Items from a dataset:
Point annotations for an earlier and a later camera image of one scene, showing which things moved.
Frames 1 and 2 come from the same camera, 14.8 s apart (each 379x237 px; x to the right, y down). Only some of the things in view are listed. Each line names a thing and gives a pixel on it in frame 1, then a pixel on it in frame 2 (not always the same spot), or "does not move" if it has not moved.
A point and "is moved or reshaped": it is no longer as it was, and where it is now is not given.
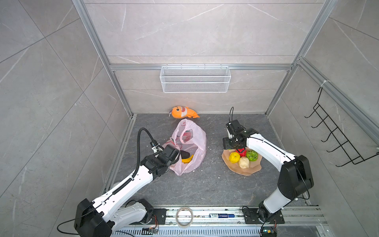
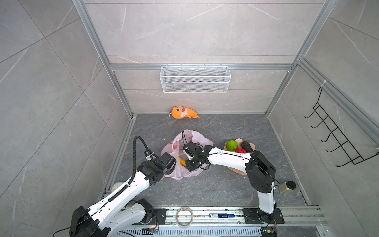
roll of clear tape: (176, 215) does not move
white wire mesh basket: (195, 79) does not move
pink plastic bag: (190, 139) is moved or reshaped
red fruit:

Instructions to follow: Write the lines out again exactly, beginning at the one containing "A point and" and ending with the last line of the entries, but without any pictures.

Task answer:
A point and "is moved or reshaped": it is no longer as it was, and where it is now is not given.
roll of clear tape: (176, 215) does not move
white wire mesh basket: (195, 79) does not move
pink plastic bag: (190, 139) is moved or reshaped
red fruit:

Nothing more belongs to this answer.